▶ _Work to be completed_
Could every line below be transcribed exactly, with the pictures dropped?

▶ _Collected data_
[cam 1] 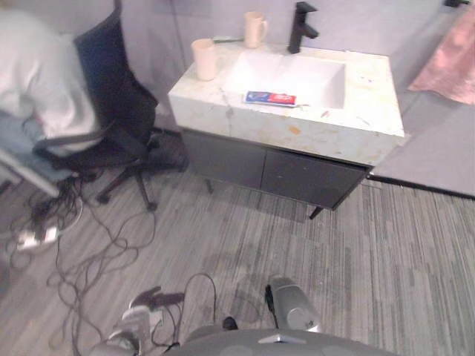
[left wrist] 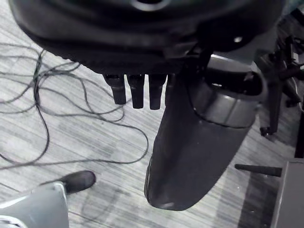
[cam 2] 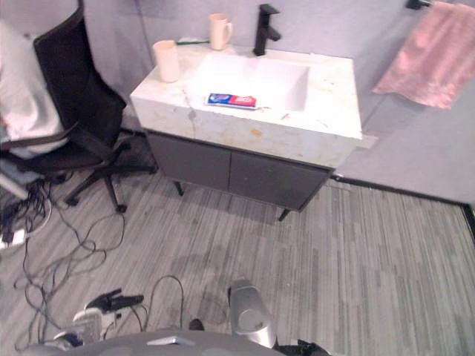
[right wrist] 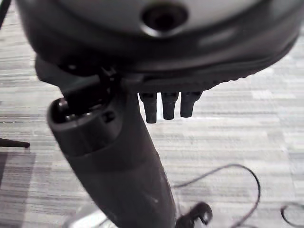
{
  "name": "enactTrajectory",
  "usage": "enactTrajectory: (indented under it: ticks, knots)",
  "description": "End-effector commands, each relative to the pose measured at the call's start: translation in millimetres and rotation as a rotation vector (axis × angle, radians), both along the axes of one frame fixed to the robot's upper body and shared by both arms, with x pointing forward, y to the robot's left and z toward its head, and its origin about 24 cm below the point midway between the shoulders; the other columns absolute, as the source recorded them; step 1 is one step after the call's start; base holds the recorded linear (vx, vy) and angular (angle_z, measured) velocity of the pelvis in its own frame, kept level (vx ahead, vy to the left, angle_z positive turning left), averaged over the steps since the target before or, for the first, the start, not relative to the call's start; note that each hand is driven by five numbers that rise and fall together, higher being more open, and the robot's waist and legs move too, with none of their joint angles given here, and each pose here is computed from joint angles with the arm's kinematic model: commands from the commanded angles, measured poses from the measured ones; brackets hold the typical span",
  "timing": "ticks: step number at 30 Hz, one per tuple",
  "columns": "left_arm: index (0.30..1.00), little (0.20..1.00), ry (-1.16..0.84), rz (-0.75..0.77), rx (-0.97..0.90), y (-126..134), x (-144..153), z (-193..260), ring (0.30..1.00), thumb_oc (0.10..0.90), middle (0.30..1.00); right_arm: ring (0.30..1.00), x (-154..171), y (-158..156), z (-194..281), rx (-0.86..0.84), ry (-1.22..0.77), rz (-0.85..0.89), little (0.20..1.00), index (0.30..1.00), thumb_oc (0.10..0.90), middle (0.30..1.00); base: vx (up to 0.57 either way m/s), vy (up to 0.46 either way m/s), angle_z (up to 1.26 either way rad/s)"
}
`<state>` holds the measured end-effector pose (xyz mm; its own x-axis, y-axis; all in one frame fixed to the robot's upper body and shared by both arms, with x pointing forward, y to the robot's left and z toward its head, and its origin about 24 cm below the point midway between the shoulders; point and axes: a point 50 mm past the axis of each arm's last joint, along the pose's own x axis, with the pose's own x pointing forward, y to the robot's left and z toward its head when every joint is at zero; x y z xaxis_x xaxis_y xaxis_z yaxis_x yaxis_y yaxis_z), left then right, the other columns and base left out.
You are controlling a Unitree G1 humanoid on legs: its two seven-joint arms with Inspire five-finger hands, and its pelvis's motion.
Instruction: Organize the bathroom.
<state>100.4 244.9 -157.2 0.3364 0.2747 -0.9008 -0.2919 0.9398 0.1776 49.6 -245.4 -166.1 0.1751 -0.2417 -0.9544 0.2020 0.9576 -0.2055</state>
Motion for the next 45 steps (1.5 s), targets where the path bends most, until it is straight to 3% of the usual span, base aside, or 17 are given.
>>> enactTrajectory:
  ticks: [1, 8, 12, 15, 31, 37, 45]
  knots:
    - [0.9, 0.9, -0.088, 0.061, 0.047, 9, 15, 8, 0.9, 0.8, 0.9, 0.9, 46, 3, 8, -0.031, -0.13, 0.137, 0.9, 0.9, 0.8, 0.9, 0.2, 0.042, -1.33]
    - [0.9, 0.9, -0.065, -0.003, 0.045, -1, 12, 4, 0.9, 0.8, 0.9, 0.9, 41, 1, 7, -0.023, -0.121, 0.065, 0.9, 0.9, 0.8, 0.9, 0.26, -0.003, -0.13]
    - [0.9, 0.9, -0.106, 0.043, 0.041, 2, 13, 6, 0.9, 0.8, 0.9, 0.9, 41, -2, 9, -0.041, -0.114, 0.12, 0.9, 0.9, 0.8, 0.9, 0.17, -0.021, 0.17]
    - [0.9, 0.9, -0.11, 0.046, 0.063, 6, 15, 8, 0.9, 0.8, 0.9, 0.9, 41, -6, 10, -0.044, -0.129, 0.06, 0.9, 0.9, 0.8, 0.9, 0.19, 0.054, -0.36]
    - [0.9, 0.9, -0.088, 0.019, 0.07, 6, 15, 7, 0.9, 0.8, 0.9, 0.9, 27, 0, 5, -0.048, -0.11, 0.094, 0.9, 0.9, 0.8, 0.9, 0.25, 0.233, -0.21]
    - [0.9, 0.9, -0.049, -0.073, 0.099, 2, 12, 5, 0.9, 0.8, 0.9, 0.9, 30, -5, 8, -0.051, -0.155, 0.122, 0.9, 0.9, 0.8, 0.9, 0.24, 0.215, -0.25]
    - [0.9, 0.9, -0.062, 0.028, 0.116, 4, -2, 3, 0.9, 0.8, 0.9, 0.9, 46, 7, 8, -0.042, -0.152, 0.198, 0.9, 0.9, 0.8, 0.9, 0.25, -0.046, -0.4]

▶ _Final answer_
[cam 1] 
[left wrist] 
[cam 2] 
[right wrist] 
{
  "name": "enactTrajectory",
  "usage": "enactTrajectory: (indented under it: ticks, knots)",
  "description": "End-effector commands, each relative to the pose measured at the call's start: translation in millimetres and rotation as a rotation vector (axis × angle, radians), both along the axes of one frame fixed to the robot's upper body and shared by both arms, with x pointing forward, y to the robot's left and z toward its head, and its origin about 24 cm below the point midway between the shoulders; the other columns absolute, as the source recorded them; step 1 is one step after the call's start; base holds the recorded linear (vx, vy) and angular (angle_z, measured) velocity of the pelvis in its own frame, kept level (vx ahead, vy to the left, angle_z positive turning left), averaged over the steps since the target before or, for the first, the start, not relative to the call's start; note that each hand is driven by five numbers that rise and fall together, higher being more open, and the robot's waist and legs move too, with none of their joint angles given here, and each pose here is computed from joint angles with the arm's kinematic model: commands from the commanded angles, measured poses from the measured ones; brackets hold the typical span",
  "timing": "ticks: step number at 30 Hz, one per tuple",
  "columns": "left_arm: index (0.30..1.00), little (0.20..1.00), ry (-1.16..0.84), rz (-0.75..0.77), rx (-0.97..0.90), y (-126..134), x (-144..153), z (-193..260), ring (0.30..1.00), thumb_oc (0.10..0.90), middle (0.30..1.00); right_arm: ring (0.30..1.00), x (-154..171), y (-158..156), z (-194..281), rx (-0.86..0.84), ry (-1.22..0.77), rz (-0.85..0.89), little (0.20..1.00), index (0.30..1.00), thumb_oc (0.10..0.90), middle (0.30..1.00); base: vx (up to 0.57 either way m/s), vy (up to 0.46 either way m/s), angle_z (up to 1.26 either way rad/s)"
}
`<state>` holds the measured end-effector pose (xyz mm; its own x-axis, y-axis; all in one frame fixed to the robot's upper body and shared by both arms, with x pointing forward, y to the robot's left and z toward its head, and its origin about 24 cm below the point midway between the shoulders; point and axes: a point 50 mm past the axis of each arm's last joint, along the pose's own x axis, with the pose's own x pointing forward, y to the robot's left and z toward its head when every joint is at zero; x y z xaxis_x xaxis_y xaxis_z yaxis_x yaxis_y yaxis_z), left then right, the other columns and base left out.
You are controlling a Unitree G1 humanoid on legs: its two seven-joint arms with Inspire five-finger hands, and its pelvis's motion.
Instruction: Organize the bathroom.
<state>100.4 244.9 -157.2 0.3364 0.2747 -0.9008 -0.2919 0.9398 0.1776 49.6 -245.4 -166.1 0.1751 -0.2417 -0.9544 0.2020 0.9576 -0.2055</state>
Motion for the next 45 steps (1.5 s), targets where the path bends most, until it is straight to 3% of the usual span, base aside, or 17 are given.
>>> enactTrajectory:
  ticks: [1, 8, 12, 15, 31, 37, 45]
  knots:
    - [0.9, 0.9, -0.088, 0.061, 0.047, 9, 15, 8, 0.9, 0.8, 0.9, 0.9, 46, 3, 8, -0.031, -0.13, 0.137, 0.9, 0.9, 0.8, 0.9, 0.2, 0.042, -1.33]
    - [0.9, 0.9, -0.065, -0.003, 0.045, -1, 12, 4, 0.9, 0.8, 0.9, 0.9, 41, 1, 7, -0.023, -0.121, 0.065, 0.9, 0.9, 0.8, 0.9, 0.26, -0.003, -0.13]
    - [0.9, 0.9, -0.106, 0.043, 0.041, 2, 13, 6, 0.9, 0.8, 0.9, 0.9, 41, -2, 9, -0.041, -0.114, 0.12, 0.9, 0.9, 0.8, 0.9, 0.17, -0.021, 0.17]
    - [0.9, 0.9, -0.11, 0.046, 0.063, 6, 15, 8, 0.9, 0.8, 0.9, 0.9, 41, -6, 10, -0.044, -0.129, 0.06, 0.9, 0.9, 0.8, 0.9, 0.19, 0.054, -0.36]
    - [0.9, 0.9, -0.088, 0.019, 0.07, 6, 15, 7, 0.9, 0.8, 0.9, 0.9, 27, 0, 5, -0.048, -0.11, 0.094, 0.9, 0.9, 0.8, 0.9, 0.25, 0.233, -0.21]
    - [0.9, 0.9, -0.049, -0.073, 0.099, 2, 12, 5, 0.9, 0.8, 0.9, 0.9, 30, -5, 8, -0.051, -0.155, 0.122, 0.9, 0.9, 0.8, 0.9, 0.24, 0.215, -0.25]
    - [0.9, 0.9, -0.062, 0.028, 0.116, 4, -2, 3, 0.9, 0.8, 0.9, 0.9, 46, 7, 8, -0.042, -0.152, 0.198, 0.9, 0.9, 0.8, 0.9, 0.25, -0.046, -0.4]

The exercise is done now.